[[ TASK INPUTS open ]]

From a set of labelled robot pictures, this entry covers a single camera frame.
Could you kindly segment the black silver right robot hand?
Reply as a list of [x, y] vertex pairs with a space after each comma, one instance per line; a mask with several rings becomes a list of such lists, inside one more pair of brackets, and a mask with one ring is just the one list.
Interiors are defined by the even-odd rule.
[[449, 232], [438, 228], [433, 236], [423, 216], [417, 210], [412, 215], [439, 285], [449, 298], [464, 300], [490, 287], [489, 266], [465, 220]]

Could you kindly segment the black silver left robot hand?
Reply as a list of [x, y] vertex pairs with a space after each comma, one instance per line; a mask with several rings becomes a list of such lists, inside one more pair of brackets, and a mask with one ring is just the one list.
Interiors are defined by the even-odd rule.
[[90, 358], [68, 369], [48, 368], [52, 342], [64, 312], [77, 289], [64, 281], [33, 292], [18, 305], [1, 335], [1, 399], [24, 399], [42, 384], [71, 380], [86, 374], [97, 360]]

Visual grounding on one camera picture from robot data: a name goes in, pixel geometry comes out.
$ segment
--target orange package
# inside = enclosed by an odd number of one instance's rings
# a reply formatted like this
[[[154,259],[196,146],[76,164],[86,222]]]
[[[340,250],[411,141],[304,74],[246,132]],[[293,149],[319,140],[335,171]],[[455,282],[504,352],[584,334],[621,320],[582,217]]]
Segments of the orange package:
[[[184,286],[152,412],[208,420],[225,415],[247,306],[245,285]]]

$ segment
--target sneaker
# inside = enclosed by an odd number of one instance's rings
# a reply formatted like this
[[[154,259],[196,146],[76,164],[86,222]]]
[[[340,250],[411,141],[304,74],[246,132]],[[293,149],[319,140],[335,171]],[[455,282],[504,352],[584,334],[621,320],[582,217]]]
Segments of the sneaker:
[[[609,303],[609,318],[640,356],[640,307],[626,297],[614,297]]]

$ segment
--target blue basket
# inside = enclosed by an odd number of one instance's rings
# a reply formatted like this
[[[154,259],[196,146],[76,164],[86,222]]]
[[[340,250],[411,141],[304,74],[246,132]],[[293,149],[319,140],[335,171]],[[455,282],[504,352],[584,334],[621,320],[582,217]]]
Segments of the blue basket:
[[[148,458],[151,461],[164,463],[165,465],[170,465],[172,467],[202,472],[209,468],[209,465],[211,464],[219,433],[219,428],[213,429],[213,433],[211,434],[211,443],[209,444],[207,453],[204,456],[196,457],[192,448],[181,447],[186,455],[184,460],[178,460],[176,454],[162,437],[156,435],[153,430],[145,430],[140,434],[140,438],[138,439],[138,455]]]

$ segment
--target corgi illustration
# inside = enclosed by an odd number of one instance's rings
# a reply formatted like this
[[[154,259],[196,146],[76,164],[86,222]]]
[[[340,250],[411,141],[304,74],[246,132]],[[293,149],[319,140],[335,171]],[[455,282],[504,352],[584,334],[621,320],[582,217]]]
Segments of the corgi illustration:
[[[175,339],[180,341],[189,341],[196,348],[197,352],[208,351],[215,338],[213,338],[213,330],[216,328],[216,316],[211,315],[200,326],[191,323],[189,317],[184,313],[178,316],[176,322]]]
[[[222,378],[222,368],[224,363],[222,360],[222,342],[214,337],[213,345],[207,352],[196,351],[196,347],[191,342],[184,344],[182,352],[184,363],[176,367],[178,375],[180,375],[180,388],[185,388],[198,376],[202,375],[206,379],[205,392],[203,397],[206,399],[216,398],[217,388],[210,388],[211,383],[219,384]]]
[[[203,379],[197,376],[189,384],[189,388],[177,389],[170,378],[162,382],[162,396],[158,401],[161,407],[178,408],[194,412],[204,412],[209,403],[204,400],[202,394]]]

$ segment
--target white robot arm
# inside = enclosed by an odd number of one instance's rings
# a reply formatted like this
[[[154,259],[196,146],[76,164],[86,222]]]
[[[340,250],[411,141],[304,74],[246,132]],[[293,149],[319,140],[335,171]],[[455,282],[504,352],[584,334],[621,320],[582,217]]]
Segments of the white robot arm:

[[ TASK INPUTS closed ]]

Looking at the listing above, count each line that contains the word "kindly" and write the number with nothing else.

__FINISHED EXERCISE__. 2